═════ DATASET EXTRACT

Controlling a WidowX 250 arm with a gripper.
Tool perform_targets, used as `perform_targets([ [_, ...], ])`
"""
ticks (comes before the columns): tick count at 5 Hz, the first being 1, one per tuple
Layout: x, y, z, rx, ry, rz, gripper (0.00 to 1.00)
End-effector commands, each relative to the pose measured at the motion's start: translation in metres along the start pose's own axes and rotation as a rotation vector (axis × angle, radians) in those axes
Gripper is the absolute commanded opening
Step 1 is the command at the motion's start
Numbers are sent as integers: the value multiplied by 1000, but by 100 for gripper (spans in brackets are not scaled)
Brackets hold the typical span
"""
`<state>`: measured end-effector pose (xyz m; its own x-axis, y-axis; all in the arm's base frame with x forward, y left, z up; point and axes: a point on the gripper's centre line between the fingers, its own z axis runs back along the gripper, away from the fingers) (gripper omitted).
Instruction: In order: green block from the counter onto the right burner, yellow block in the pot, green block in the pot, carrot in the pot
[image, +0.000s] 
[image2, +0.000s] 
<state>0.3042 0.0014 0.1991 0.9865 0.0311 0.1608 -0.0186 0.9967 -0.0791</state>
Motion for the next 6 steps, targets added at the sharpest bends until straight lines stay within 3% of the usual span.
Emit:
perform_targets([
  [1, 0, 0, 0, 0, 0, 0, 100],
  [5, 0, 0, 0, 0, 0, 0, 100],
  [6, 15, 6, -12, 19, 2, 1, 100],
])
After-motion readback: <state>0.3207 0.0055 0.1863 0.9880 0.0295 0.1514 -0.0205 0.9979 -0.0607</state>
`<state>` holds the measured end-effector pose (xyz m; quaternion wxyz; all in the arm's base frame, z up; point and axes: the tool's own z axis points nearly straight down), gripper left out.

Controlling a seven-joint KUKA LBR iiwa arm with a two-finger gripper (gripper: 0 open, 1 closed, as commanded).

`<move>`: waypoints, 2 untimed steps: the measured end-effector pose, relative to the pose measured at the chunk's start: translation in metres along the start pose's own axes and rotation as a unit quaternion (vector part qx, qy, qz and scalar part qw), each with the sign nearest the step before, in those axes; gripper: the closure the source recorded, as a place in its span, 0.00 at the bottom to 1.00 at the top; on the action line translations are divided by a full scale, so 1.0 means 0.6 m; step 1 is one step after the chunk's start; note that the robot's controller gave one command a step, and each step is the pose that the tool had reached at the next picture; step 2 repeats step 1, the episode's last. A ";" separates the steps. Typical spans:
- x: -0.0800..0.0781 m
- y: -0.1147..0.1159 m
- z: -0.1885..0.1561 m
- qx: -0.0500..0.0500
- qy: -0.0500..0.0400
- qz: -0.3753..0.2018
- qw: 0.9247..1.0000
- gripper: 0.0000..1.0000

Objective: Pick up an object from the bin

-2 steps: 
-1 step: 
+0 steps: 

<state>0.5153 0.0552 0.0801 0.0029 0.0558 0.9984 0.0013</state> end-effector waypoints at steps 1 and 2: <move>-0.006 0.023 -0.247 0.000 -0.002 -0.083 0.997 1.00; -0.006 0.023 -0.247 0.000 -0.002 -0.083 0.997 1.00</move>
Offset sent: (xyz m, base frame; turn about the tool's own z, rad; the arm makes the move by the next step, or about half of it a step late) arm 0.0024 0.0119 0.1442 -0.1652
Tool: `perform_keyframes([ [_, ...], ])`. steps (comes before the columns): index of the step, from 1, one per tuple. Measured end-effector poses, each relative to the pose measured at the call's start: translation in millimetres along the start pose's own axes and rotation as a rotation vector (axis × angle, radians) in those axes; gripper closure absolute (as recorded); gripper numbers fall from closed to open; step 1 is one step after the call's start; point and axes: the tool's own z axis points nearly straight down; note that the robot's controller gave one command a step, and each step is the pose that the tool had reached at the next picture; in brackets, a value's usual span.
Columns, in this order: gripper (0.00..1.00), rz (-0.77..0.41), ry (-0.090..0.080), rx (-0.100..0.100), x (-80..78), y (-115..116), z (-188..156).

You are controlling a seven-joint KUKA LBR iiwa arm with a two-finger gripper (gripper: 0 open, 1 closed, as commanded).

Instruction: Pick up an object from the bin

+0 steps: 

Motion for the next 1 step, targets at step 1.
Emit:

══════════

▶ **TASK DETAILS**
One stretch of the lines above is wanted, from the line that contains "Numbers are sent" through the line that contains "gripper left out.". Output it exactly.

▶ **EXERCISE RESULT**
Numbers are sent as integers: the value multiplied by 1000, but by 100 for gripper (spans in brackets are not scaled)
Brackets hold the typical span
"""
`<state>`: measured end-effector pose (xyz m; its own x-axis, y-axis; all in the arm's base frame with x forward, y left, z up; point and axes: a point on the gripper's centre line between the fingers, its own z axis runs back along the gripper, away from the fingers) (gripper omitted).
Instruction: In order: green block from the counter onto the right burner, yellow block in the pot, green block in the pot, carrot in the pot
[image, +0.000s] 
[image2, +0.000s] 
<state>0.3042 0.0014 0.1991 0.9865 0.0311 0.1608 -0.0186 0.9967 -0.0791</state>
Motion for the next 6 steps, targets added at the sharpest bends until straight lines stay within 3% of the usual span.
Emit:
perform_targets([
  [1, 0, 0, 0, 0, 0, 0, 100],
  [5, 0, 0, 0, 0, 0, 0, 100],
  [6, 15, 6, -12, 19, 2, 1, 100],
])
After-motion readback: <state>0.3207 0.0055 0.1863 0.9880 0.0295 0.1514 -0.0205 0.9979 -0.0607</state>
`<state>` holds the measured end-effector pose (xyz m; quaternion wxyz; all in the arm's base frame, z up; point and axes: the tool's own z axis points nearly straight down), gripper left out.

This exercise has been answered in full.